Chapter 2: Mongol Secrets
The rise of the horse-archer on the Asian steppes, the compound bow. Genghis Khan and his major commander, Subedei, carry swift steppe tactics to their ultimate perfection. Description of Genghis Khan’s defeat of Khwarezm with its capital at Samarkand, and of Subedei’s conquest of Hungary 1241-42.
Chapter 3: Napoleon and Wars of Annihilation
Napoleon adds genius to improved weapons and patriotic soldiers who come with the French Revolution. Description of his first campaign, in Italy 1796-97, where he applies nearly all of his brilliant ideas, including the central position, the “strategic battle,” and manoeuvres sur les derriéres.
Chapter 4: Stonewall Jackson: “Mystify, Mislead, and Surprise”
Description of Jackson’s Shenandoah Valley campaign of 1862 in which he neutralizes two Union armies and keeps McDowell’s large corps from reinforcing McClellan in his drive on Richmond.
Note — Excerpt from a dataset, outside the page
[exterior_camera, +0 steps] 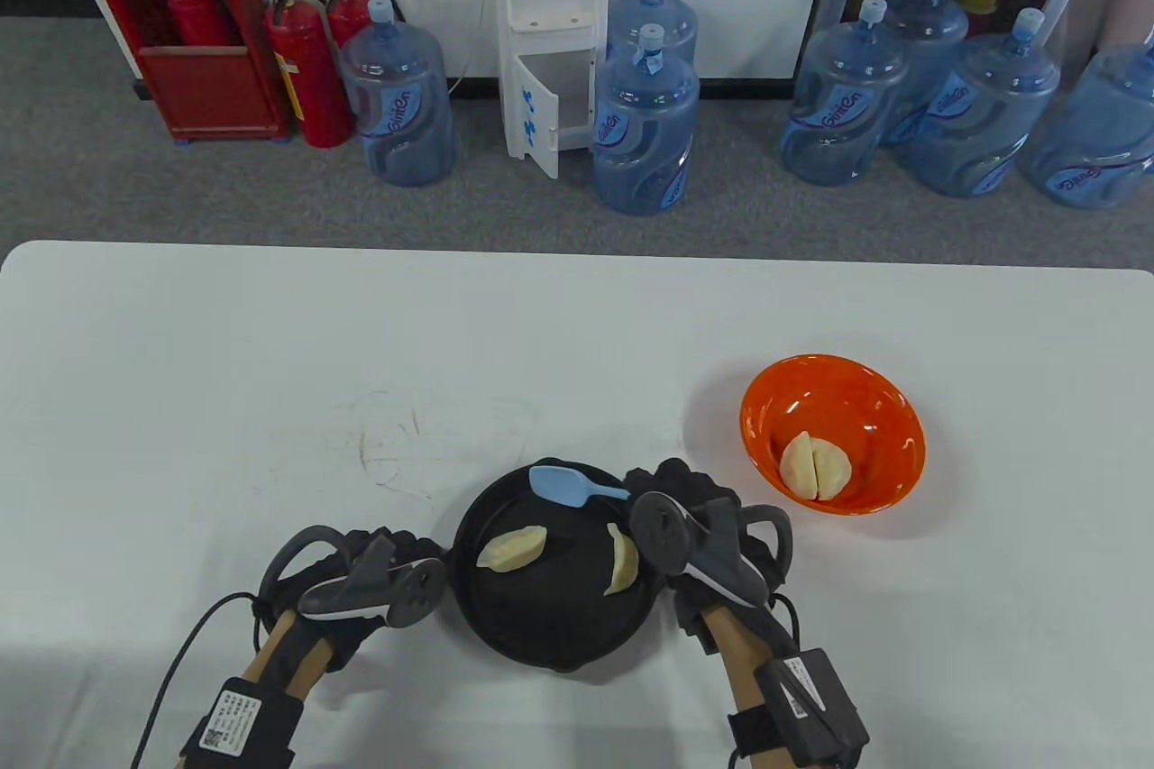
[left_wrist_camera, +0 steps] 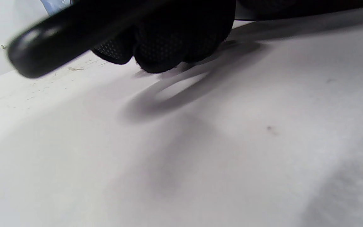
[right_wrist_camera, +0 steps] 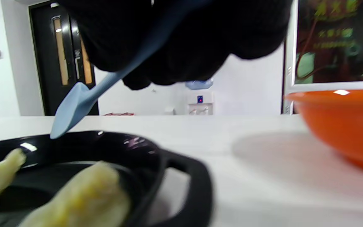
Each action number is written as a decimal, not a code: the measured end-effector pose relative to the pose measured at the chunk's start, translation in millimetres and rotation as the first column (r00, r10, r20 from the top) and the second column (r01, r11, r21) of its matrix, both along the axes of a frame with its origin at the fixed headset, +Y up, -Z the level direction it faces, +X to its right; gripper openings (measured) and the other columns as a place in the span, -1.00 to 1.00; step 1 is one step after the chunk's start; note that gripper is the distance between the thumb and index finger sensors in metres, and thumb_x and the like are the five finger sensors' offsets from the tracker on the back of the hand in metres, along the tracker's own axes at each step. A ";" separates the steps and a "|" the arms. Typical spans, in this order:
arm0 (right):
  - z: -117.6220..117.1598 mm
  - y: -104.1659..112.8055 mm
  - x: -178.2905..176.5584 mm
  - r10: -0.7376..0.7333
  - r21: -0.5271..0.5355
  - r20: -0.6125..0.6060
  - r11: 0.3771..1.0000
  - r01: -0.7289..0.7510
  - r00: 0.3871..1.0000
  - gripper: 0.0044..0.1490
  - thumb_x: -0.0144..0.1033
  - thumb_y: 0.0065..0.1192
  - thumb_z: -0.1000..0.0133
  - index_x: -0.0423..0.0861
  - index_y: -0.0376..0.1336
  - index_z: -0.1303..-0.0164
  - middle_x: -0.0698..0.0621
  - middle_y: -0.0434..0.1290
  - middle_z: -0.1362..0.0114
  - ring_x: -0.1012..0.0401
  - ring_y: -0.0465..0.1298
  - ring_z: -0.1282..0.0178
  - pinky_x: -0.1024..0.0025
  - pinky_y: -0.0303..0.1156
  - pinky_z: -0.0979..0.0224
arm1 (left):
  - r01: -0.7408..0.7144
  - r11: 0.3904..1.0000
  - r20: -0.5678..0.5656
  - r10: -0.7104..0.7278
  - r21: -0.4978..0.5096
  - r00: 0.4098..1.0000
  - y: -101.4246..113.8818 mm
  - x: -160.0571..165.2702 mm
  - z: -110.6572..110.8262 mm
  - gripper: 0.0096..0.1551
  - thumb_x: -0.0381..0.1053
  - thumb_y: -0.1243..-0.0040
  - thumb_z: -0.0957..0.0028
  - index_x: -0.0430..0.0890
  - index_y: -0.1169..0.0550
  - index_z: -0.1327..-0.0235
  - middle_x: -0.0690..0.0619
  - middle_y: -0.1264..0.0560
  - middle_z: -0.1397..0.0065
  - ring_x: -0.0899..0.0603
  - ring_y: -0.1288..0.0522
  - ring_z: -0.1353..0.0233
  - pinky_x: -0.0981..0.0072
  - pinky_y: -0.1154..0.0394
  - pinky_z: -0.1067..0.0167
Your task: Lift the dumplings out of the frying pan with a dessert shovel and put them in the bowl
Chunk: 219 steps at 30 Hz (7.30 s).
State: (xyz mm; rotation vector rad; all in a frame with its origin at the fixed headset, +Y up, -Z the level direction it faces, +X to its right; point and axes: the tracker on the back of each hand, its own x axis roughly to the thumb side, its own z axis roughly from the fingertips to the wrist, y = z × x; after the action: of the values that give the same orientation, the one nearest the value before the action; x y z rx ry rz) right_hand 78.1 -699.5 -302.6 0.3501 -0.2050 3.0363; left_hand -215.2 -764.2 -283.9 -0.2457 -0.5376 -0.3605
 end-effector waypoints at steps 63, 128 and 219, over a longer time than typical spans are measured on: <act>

Chapter 5: Sherman: The General Who Won the Civil War
Description of William Tecumseh Sherman’s decision to avoid battle with Joseph E. Johnston in the drive through north Georgia, his capture of Atlanta, and his march to the sea at Savannah in 1864. He avoids strength and strikes at weakness, and splits the Confederacy in half.
Chapter 6: Palestine 1918: Breaking the Deadlock of Trench Warfare
Sir Edmund Allenby’s brilliant strategy, assisted by the spectacular guerrilla war led by Lawrence of Arabia, leads to the defeat of the Turks in Palestine and proves that the murderous stalemate in France and Flanders might have been avoided.
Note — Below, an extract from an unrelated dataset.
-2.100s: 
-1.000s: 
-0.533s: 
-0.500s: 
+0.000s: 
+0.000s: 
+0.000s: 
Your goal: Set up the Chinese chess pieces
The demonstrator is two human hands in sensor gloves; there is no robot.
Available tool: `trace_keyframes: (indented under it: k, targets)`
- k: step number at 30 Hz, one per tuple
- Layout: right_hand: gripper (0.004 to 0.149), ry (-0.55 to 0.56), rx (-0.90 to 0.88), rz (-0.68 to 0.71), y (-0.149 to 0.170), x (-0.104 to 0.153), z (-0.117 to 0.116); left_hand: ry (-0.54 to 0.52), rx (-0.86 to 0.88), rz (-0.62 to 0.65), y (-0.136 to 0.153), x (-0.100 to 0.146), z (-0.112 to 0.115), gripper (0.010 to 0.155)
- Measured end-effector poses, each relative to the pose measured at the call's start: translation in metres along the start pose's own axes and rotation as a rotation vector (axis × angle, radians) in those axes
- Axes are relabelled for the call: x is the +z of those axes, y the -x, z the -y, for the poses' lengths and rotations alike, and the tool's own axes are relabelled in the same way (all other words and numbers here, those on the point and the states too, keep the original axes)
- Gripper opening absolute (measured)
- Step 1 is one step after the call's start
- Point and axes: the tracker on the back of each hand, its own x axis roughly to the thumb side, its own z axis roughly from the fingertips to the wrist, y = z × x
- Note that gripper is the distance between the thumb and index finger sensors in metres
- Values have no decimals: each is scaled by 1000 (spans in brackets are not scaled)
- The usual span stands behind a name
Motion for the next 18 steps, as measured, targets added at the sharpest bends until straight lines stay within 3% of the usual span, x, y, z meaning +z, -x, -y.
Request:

Chapter 7: Mao Zedong: The Winning of China
The leader Mao Zedong takes the principles of the great Chinese strategist, Sun Tzu, builds a military system around a unique guerrilla army, then leads this army on the Long March which guarantees the ultimate victory of Communism in China.
Chapter 8: France 1940: Victory by Surprise
Heinz Guderian takes the ideas of Basil H. Liddell Hart and J.F.C. Fuller, ignored in their native England, and creates revolutionary panzer or armored divisions. Erich von Manstein devises an unexpected strategy against France, but must overcome the German General Staff’s conservatism to bring it about. The result is the greatest military victory in modern times.
Chapter 9: The Desert Fox Rommel and Germany’s Lost Chance
Adolf Hitler sends Rommel to Africa with only tiny forces, but Rommel uses his military genius to overcome British opposition and nearly bring about a victory for the Axis powers.
Chapter 10: MacArthur: A Jekyll and Hyde in Korea
MacArthur has to fight the Joint Chiefs of Staff to get approval for a brilliant landing at Inchon that brings about the abrupt defeat of North Korean invaders in 1950. But he refuses to believe China’s threat to intervene when he moves to conquer North Korea, and he spreads his forces out so widely that they can be defeated at every turn.
Chapter 11: The Enduring Unity of War
The principles of strategy have remained unchanged for millennia. Although the rules are simple, their application requires much care, skill, and caution. Chapter summarizes the most important rules of warfare.